Fifty percent of young Indians think corruption is a necessary evil, KumKum Dasgupta reports. Read More
Hindustan Times | By KumKum Dasgupta, New Delhi
UPDATED ON AUG 03, 2013 04:43 PM IST

Sharrom Yezdegardi, 25, is an anti-corruption 'crusader'.

But he is not a flag-waving, chest-beating and sloganeering type. He did not even visit the MMRDA grounds where activist Anna Hazare sat on a fast in December 2011 for the Lokpal Bill. Instead, the young MBA, who works for a travel company in Mumbai, is itching to pen an anti-corruption song and start a campaign to inculcate the right "value system" in primary schoolchildren. "Bribery is a tradition in this country. It is now in our DNA," says Yezdegardi forcefully.

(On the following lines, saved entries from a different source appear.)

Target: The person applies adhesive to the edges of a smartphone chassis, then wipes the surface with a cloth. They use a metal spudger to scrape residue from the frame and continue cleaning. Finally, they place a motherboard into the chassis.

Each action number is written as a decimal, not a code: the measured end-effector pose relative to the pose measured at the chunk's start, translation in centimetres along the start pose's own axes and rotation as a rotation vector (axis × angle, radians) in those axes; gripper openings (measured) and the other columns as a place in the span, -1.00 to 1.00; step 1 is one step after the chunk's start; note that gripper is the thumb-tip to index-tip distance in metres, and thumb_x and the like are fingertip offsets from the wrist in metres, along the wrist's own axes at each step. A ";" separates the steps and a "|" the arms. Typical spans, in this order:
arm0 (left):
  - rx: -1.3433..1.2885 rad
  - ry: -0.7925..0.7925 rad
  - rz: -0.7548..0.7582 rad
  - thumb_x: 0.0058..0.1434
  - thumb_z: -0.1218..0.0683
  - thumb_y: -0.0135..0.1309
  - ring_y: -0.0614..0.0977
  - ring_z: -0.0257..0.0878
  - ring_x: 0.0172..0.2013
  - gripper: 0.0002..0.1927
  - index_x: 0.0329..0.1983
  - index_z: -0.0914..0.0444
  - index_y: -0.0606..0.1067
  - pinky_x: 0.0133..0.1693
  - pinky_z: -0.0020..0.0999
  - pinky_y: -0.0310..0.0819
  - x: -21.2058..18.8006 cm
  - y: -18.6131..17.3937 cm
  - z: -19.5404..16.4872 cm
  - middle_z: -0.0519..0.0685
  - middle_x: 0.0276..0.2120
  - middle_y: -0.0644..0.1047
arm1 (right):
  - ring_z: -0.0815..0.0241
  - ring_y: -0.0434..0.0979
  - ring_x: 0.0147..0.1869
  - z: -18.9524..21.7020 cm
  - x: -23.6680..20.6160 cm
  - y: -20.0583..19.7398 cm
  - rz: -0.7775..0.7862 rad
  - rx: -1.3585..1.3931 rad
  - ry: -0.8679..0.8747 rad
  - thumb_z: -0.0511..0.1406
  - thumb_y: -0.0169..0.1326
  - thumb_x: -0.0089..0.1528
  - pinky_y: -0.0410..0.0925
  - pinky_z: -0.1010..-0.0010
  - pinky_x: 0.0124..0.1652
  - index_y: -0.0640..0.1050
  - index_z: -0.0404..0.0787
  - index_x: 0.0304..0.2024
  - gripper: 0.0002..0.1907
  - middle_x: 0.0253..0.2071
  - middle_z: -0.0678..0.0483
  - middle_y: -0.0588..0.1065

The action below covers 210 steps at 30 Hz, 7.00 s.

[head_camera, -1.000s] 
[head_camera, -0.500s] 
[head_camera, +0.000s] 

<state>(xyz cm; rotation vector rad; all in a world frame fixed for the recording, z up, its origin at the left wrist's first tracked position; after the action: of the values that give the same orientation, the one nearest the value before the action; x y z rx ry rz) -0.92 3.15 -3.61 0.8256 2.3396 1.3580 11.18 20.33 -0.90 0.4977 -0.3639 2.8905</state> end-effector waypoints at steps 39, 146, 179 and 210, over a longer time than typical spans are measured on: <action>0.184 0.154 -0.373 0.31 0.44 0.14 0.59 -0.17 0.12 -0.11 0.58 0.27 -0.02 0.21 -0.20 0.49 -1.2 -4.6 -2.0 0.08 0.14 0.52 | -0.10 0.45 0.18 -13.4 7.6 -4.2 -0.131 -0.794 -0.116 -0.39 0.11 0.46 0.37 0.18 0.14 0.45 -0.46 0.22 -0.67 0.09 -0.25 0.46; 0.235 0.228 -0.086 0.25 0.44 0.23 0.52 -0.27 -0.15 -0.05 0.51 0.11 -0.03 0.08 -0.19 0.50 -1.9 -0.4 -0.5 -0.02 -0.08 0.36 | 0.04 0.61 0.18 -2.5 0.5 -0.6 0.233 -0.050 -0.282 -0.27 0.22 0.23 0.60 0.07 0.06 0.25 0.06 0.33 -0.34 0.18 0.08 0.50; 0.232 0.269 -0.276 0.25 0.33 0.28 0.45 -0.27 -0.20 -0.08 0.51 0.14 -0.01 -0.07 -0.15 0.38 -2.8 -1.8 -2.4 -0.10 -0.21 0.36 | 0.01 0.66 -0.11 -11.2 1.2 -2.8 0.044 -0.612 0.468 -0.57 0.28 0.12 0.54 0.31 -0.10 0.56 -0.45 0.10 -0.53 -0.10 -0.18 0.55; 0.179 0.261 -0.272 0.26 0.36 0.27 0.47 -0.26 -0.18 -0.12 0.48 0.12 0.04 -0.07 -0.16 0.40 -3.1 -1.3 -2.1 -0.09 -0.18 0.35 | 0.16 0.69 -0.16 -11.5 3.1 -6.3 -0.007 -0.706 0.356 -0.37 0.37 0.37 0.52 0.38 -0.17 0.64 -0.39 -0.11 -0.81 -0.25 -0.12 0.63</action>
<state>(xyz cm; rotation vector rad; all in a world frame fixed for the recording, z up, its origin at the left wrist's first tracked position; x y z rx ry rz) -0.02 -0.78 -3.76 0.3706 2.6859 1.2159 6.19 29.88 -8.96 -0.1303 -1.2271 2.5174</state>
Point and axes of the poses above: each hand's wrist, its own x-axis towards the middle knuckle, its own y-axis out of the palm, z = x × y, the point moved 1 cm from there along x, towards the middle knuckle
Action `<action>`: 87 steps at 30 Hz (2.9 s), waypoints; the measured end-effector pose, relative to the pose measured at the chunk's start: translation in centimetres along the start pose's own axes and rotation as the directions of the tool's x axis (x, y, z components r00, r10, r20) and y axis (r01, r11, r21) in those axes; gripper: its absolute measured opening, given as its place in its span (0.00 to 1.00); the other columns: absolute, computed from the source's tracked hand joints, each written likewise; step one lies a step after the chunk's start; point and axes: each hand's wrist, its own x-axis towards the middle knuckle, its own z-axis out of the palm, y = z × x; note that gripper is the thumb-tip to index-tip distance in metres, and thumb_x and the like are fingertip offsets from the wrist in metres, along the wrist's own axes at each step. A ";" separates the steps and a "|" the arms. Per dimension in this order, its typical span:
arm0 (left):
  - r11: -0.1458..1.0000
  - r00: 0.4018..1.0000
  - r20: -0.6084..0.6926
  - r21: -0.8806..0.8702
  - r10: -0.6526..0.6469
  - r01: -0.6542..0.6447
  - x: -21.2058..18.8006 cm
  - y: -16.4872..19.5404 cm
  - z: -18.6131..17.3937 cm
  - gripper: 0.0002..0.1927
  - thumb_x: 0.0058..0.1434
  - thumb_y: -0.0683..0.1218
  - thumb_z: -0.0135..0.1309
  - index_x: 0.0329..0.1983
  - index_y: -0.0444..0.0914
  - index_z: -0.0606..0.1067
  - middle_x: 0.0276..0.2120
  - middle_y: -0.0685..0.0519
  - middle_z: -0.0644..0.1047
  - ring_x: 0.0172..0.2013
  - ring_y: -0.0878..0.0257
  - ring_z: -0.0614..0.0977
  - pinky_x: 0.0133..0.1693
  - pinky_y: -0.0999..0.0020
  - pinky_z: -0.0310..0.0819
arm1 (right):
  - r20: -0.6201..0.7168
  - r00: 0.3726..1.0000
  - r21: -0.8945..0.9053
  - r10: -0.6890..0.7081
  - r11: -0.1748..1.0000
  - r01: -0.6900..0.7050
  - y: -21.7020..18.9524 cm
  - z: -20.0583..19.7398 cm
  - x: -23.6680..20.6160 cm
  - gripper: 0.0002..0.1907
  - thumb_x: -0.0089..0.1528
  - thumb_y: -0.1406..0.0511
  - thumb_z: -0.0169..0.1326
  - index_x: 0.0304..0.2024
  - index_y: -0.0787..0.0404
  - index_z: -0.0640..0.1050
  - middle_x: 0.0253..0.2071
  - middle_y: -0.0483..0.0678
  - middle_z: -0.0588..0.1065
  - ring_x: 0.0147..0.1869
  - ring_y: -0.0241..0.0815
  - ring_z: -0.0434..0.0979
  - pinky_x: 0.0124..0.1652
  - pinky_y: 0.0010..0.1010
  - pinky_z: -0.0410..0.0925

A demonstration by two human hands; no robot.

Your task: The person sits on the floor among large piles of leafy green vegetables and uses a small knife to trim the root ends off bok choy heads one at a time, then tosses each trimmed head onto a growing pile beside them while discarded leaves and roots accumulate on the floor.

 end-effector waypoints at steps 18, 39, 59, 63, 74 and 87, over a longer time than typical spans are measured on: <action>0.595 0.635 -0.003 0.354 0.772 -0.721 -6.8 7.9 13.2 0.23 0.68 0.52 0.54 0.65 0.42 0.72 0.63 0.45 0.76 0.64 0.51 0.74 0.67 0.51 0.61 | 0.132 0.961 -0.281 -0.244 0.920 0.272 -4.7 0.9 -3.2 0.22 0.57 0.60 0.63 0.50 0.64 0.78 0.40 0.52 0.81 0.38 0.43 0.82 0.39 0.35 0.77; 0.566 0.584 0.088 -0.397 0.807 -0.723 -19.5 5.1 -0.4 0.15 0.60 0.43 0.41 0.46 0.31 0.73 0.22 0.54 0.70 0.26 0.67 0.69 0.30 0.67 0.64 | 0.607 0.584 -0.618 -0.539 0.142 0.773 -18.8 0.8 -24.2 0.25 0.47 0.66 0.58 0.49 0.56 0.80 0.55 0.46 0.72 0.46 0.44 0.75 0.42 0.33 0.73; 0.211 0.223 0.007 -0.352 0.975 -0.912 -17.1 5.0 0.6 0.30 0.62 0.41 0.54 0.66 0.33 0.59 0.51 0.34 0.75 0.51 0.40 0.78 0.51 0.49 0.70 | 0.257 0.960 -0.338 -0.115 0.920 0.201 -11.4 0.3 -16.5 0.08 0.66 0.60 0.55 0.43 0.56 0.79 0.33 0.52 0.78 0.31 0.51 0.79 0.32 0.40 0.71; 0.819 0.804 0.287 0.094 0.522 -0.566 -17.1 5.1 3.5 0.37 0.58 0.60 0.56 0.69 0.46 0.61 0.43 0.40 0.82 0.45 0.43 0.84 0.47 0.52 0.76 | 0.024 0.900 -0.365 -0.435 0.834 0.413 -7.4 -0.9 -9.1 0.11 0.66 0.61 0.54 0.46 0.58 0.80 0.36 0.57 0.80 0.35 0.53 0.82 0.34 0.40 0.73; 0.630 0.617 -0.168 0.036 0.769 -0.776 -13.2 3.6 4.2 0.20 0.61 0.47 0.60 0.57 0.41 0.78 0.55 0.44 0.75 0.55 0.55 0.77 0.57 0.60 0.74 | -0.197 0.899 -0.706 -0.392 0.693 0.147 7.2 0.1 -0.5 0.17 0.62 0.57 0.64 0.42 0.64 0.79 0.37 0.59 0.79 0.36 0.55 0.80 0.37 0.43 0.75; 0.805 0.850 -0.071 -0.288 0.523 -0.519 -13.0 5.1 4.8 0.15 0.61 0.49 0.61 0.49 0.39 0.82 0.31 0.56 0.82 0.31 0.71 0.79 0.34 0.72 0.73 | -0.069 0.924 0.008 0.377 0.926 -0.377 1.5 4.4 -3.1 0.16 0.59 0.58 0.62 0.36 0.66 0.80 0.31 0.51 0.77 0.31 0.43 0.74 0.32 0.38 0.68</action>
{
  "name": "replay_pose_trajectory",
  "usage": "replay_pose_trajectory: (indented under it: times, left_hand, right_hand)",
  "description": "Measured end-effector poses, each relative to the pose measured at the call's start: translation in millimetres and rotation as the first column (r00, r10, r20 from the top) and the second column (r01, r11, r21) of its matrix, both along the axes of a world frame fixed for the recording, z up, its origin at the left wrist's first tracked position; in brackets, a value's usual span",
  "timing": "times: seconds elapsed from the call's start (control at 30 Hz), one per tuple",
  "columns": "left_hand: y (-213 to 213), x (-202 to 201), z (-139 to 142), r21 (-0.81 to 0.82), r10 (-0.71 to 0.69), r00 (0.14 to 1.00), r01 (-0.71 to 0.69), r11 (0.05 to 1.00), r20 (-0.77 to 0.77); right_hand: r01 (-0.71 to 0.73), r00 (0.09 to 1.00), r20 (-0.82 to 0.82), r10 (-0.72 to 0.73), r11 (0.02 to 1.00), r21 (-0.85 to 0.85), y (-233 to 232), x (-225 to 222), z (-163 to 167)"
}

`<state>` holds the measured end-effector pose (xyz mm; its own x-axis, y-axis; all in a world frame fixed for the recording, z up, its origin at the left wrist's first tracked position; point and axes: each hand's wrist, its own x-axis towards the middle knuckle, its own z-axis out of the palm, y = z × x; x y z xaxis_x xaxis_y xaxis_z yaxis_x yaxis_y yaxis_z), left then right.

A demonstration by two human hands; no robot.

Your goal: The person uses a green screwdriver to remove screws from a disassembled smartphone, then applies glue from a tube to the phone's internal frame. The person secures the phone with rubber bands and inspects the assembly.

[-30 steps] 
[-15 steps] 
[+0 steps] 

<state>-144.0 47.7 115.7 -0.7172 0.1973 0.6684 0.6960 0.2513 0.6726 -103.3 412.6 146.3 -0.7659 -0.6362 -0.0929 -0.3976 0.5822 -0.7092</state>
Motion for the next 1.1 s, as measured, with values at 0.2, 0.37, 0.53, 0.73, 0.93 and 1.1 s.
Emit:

Like Yezdegardi, young India, as the 2012 HT Youth Survey shows, is very much alive to the challenge of corruption. "Many among us followed the Lokpal Bill debate keenly. After all, most of us have had to pay bribe at least once in our lives," explains Aditya Bharadwaj, 22, a student at the School of Planning and Architecture, Bhopal.

In 2011, Transparency International's Corruption Perception Index ranked India 95th out of a total of 183 countries that were surveyed.

According to the HT survey, over two-fifths of young Indians (42%) have paid a bribe and the proportion is more or less the same among men and women. Among the cities, there is very high incidence of bribing (more than 75%) in Ahmedabad, Chandigarh and Hyderabad and very low in Chennai, Mumbai and Kolkata. "This shows that if systems are in place (like in Mumbai), people don't feel the need to bribe even if they are willing to do so," says Santanu Gupta who teaches economics of corruption as part of a public-private partnership course at XLRI, Jamshedpur. "The willingness to bribe is high in Delhi and Mumbai because people flock to these cities for opportunities." Says TR Raghunandan, a former civil servant, and now with, a citizens' initiative which is trying to uncover the market price of corruption in India: "Corruption = monopoly plus discretion minus accountability."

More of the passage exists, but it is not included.